Aim of the exercise. Please output every record exactly, keeping each line as it is.

Exercise material.

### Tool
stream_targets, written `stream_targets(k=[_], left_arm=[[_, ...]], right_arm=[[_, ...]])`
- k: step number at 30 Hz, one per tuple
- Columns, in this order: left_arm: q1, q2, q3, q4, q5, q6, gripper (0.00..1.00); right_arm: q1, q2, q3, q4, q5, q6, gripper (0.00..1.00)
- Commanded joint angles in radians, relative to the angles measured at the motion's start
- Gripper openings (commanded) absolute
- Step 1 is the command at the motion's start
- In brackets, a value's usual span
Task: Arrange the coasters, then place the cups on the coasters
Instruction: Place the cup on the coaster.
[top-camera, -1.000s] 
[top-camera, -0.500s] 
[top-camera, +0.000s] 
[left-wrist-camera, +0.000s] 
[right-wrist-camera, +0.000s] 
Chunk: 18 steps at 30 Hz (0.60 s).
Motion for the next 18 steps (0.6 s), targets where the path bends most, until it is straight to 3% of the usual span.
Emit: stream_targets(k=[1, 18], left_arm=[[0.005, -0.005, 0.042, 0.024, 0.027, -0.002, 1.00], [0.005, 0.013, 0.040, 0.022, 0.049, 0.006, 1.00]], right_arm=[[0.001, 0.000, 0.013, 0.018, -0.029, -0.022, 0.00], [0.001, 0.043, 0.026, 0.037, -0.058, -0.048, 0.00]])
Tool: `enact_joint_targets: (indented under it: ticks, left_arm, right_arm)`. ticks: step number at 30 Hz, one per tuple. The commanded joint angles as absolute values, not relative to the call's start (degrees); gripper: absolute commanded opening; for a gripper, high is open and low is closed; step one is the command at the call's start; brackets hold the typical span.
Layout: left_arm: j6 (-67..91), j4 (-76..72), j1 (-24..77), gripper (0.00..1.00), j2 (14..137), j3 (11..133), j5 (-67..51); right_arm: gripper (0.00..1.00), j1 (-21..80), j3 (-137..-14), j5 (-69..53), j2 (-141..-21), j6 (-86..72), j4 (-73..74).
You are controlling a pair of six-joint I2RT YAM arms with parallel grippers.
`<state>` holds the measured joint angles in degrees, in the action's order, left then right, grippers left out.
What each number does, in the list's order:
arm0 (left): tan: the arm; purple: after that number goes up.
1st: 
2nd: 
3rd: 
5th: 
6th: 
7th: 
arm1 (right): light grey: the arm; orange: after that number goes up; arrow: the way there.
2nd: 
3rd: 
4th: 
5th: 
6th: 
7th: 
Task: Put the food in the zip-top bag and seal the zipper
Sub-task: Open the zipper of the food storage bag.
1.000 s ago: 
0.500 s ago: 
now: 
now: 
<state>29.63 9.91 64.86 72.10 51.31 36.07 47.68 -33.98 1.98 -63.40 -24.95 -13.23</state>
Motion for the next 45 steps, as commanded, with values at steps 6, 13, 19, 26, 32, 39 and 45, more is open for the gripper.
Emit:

Written response.
### Tool
stream_targets, written `stream_targets(k=[_], left_arm=[[_, ...]], right_arm=[[_, ...]])`
- k: step number at 30 Hz, one per tuple
- Columns, in this order: left_arm: q1, q2, q3, q4, q5, q6, gripper (0.00..1.00); right_arm: q1, q2, q3, q4, q5, q6, gripper (0.00..1.00)
- Commanded joint angles in radians, relative to the angles measured at the motion's start
- Gripper openings (commanded) absolute
- Step 1 is the command at the motion's start
- In brackets, a value's usual span
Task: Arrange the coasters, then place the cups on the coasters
Instruction: Place the cup on the coaster.
[top-camera, -1.000s] 
[top-camera, -0.500s] 
[top-camera, +0.000s] 
[left-wrist-camera, +0.000s] 
[right-wrist-camera, +0.000s] 
Chunk: 18 steps at 30 Hz (0.60 s).
Motion for the next 18 steps (0.6 s), targets where the path bends most, until it is straight to 3% of the usual span.
Emit: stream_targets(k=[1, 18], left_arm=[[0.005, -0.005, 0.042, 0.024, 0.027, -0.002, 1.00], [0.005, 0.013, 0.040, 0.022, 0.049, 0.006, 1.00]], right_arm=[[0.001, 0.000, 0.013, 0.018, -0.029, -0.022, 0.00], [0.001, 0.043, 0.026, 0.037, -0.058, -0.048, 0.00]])
Tool: `enact_joint_targets: (indented under it: ticks, left_arm, right_arm)`. ticks: step number at 30 Hz, one per tuple. The commanded joint angles as absolute values, not relative to the call's start (degrees); gripper: absolute commanded opening; for a gripper, high is open and low is closed; step one is the command at the call's start; brackets hold the typical span.
Layout: left_arm: j6 (-67..91), j4 (-76..72), j1 (-24..77), gripper (0.00..1.00), j2 (14..137), j3 (11..133), j5 (-67..51); right_arm: gripper (0.00..1.00), j1 (-21..80), j3 (-137..-14), j5 (-69..53), j2 (-141..-21), j6 (-86..72), j4 (-73..74).
You are controlling a pair of six-joint I2RT YAM arms with parallel grippers.
`<state>` holds the measured joint angles in degrees, in the action's order, left then right, grippers left out.
What each number does, in the list's order:
arm0 (left): tan: the arm; purple: after that number goes up.
1st: 
2nd: 
3rd: 
5th: 
6th: 
7th: 
arm1 (right): light grey: the arm; orange: after that number goes up; arrow: the way there.
2nd: 
3rd: 
4th: 
5th: 
6th: 
7th: 
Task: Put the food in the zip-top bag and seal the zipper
Sub-task: Open the zipper of the food storage bag.
1.000 s ago: 
0.500 s ago: 
now: 
now: 
<state>29.63 9.91 64.86 72.10 51.31 36.07 47.68 -33.98 1.98 -63.40 -24.95 -13.23</state>
Motion for the next 45 steps, as commanded, with values at steps 6, 13, 19, 26, 32, 39 and 45, more is open for the gripper.
Emit:

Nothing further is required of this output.